公正取引委員会は、介護サービスの実態に関する報告書をまとめた。特別養護老人ホーム(特養)運営への参入規制については「医療法人、株式会社などが社会福祉法人と対等の立場で参入できるようにすることが望ましい」と提言。介護分野の競争を促し、サービスの供給量を増やすほか、質や利用者の利便性を向上させることを狙いとしている。
記者会見では「新規参入の障壁が高いため、需要を満たすような供給がなされてない」と述べ、今後は厚生労働省などの関係官庁との協議や近く発足する規制改革推進会議で説明していく考えだ。

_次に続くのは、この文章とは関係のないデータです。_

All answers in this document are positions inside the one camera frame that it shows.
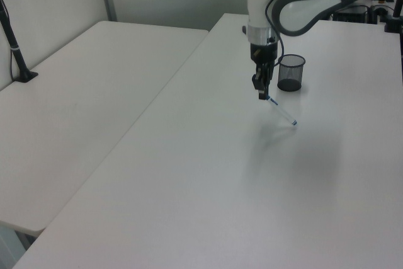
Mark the black camera stand pole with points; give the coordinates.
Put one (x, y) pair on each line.
(15, 49)

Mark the black mesh pen cup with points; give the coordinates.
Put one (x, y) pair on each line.
(291, 73)

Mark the black table clamp bracket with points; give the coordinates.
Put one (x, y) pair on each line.
(378, 14)

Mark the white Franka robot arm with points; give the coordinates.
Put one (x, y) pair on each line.
(299, 7)

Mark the blue and white marker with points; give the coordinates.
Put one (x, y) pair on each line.
(283, 113)

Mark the black clamp stand pole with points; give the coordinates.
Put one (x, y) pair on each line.
(396, 14)

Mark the black electronics box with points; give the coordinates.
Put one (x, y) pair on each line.
(351, 14)

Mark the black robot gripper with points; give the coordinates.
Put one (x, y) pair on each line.
(264, 52)

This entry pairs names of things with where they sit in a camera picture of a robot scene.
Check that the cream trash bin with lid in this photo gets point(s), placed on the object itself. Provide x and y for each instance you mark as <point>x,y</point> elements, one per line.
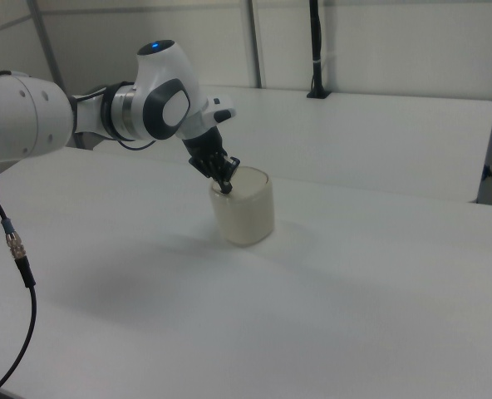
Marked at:
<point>246,212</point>

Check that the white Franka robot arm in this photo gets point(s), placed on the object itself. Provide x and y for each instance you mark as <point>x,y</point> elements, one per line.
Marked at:
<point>26,120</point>

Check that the white table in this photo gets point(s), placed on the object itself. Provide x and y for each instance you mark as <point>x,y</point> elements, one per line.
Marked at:
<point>354,137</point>

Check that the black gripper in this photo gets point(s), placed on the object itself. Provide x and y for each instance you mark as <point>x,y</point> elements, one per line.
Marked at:
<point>203,145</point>

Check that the black pole with clamp base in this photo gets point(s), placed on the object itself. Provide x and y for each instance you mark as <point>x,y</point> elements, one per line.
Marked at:
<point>317,50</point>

特養は、比較的少ない費用負担で常時介護が必要な高齢者が入居できる施設。開設主体は社会福祉法人や地方公共団体などに限定されている。その理由としては、株式会社の場合は倒産で撤退する懸念があるほか、特養への入所要件が要介護度の高い高齢者に絞られており、公的性格が強いことなどが挙げられている。
しかし、公取委は「株式会社などであることをもって排除する合理性・必要性は乏しい」と指摘。医療法人から段階的に認めていくことも含め、株式会社を参入させるよう求めた。
併せて、社会福祉法人と公平な条件下で競争できるよう、自治体独自の補助制度や税制上の優遇措置の見直しも提言した。